- [Work order]:
Line by line, retype the material with nothing left out.

- [Data block]:
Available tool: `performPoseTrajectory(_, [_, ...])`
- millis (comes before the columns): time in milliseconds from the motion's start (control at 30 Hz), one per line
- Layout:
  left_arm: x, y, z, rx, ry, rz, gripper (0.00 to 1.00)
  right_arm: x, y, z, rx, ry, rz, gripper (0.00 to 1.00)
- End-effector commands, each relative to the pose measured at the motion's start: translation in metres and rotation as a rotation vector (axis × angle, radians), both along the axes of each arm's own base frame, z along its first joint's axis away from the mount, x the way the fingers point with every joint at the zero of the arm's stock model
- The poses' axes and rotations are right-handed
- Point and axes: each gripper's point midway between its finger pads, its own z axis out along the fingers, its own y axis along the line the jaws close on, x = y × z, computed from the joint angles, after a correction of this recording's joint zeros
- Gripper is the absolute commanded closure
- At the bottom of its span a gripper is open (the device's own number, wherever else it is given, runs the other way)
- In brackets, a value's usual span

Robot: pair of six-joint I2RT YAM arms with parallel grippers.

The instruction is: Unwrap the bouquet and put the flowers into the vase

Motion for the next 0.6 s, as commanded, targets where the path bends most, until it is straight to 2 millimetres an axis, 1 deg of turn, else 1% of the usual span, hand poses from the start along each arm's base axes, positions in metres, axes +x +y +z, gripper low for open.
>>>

- [Reply]:
Available tool: `performPoseTrajectory(_, [_, ...])`
- millis (comes before the columns): time in milliseconds from the motion's start (control at 30 Hz), one per line
- Layout:
  left_arm: x, y, z, rx, ry, rz, gripper (0.00 to 1.00)
  right_arm: x, y, z, rx, ry, rz, gripper (0.00 to 1.00)
- End-effector commands, each relative to the pose measured at the motion's start: translation in metres and rotation as a rotation vector (axis × angle, radians), both along the axes of each arm's own base frame, z along its first joint's axis away from the mount, x the way the fingers point with every joint at the zero of the arm's stock model
- The poses' axes and rotations are right-handed
- Point and axes: each gripper's point midway between its finger pads, its own z axis out along the fingers, its own y axis along the line the jaws close on, x = y × z, computed from the joint angles, after a correction of this recording's joint zeros
- Gripper is the absolute commanded closure
- At the bottom of its span a gripper is open (the device's own number, wherever else it is given, runs the other way)
- In brackets, a value's usual span

Robot: pair of six-joint I2RT YAM arms with parallel grippers.

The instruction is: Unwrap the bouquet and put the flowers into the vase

Motion for the next 0.6 s, as commanded, targets where the path bends most, until it is straight to 2 millimetres an axis, 1 deg of turn, else 1% of the usual span, hand poses from the start along each arm's base axes, positions in metres, axes +x +y +z, gripper low for open.
>>>

This answer has now been given in full.